What is expected: Lines before the one containing "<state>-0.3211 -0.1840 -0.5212" are excluded; print that line and every line after it through the end of the material below, exactly.

-------------------------

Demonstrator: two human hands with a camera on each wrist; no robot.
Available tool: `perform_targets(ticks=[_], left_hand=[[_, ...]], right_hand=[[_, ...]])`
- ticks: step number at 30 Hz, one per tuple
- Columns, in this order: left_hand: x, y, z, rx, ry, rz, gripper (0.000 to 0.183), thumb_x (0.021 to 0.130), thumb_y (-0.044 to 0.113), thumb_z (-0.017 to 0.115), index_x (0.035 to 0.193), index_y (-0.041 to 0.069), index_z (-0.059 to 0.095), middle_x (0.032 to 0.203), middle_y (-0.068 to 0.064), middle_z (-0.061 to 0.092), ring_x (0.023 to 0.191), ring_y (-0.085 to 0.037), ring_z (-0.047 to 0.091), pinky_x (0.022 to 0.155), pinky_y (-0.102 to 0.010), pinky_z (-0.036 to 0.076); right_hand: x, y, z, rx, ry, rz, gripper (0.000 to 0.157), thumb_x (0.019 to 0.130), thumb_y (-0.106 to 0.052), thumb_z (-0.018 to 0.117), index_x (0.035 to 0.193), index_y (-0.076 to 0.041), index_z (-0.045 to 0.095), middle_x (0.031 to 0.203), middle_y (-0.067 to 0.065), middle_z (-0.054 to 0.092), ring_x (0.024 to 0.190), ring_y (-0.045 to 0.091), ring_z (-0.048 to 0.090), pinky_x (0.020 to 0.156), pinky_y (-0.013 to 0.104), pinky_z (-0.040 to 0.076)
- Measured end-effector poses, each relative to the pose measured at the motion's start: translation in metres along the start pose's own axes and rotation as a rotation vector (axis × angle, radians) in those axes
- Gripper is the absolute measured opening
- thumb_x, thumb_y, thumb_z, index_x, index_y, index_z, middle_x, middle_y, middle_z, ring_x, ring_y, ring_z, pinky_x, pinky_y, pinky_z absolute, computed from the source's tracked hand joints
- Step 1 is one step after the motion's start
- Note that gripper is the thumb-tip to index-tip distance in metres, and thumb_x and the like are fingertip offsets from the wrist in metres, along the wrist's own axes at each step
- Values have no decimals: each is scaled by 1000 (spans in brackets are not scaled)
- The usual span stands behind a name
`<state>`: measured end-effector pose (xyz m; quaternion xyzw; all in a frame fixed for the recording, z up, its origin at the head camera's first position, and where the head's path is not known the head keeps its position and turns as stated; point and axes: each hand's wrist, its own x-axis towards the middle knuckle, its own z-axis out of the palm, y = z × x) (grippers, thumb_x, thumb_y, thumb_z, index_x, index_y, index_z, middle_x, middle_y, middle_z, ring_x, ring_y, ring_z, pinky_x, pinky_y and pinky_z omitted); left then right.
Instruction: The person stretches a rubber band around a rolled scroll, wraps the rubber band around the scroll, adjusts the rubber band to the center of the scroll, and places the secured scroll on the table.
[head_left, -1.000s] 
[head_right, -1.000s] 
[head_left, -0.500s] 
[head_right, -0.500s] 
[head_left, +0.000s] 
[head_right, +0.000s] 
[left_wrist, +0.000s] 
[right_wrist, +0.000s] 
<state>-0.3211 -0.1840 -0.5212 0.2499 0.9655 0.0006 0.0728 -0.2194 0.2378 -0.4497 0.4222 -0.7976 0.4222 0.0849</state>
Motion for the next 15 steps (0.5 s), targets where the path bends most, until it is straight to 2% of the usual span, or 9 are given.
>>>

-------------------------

Answer space:
<state>-0.3211 -0.1840 -0.5212 0.2499 0.9655 0.0006 0.0728 -0.2194 0.2378 -0.4497 0.4222 -0.7976 0.4222 0.0849</state>
Motion for the next 15 steps (0.5 s), targets where the path bends most, until it is straight to 2% of the usual span, or 9 are given.
>>>

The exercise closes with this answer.